### Work item
Your answer must be one number: the count of lines below that hold the word "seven".

Records drawn from a dataset

+++

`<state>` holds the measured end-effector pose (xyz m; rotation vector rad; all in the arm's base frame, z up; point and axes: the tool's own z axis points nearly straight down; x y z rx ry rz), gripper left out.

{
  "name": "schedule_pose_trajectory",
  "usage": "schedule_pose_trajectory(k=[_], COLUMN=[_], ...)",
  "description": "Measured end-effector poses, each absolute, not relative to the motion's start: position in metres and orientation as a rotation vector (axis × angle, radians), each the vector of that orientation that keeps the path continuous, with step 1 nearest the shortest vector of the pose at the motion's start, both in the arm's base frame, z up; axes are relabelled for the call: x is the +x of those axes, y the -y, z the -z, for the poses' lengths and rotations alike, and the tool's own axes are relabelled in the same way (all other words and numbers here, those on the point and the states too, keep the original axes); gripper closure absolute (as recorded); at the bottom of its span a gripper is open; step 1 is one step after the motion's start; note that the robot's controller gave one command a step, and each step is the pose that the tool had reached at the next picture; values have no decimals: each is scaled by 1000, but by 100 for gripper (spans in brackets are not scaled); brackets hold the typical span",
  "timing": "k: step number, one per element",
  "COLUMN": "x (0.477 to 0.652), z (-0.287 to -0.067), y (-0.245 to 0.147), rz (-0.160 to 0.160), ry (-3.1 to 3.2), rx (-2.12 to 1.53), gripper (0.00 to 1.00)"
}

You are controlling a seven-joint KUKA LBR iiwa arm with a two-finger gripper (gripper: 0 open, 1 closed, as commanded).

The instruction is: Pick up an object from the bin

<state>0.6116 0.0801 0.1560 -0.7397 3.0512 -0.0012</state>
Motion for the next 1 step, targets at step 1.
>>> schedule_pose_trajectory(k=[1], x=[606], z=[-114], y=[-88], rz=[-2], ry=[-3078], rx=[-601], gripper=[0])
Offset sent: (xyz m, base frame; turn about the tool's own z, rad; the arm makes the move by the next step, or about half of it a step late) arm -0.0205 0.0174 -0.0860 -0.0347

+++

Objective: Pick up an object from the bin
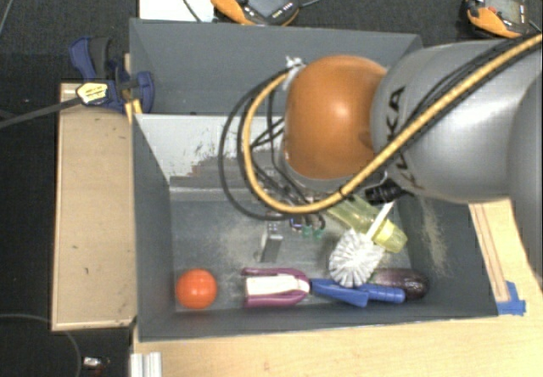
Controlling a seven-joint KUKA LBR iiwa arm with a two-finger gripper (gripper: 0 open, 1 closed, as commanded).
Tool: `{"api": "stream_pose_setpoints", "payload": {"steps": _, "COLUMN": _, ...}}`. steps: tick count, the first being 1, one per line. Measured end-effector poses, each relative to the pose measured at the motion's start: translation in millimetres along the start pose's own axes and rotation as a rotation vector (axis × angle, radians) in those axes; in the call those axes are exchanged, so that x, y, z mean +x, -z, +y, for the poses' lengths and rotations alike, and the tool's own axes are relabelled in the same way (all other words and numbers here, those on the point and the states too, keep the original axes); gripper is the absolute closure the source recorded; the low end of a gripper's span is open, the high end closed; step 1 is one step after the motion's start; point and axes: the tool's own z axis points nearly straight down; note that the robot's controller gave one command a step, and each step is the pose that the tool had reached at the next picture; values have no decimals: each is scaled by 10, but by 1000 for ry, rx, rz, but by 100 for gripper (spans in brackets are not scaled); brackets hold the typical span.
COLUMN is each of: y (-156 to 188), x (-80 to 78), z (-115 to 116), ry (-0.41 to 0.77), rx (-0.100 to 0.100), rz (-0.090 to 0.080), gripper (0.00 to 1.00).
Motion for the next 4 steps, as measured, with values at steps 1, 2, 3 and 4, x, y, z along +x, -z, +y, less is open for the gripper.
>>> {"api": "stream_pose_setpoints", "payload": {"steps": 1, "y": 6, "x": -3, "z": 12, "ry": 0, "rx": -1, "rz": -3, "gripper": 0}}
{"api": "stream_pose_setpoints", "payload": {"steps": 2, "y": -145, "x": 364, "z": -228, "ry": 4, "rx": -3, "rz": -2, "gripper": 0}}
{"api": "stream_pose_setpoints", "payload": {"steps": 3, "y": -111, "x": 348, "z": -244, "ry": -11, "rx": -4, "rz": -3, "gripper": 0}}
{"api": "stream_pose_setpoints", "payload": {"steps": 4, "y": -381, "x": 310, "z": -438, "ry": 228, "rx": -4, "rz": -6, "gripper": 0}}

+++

### Answer below
2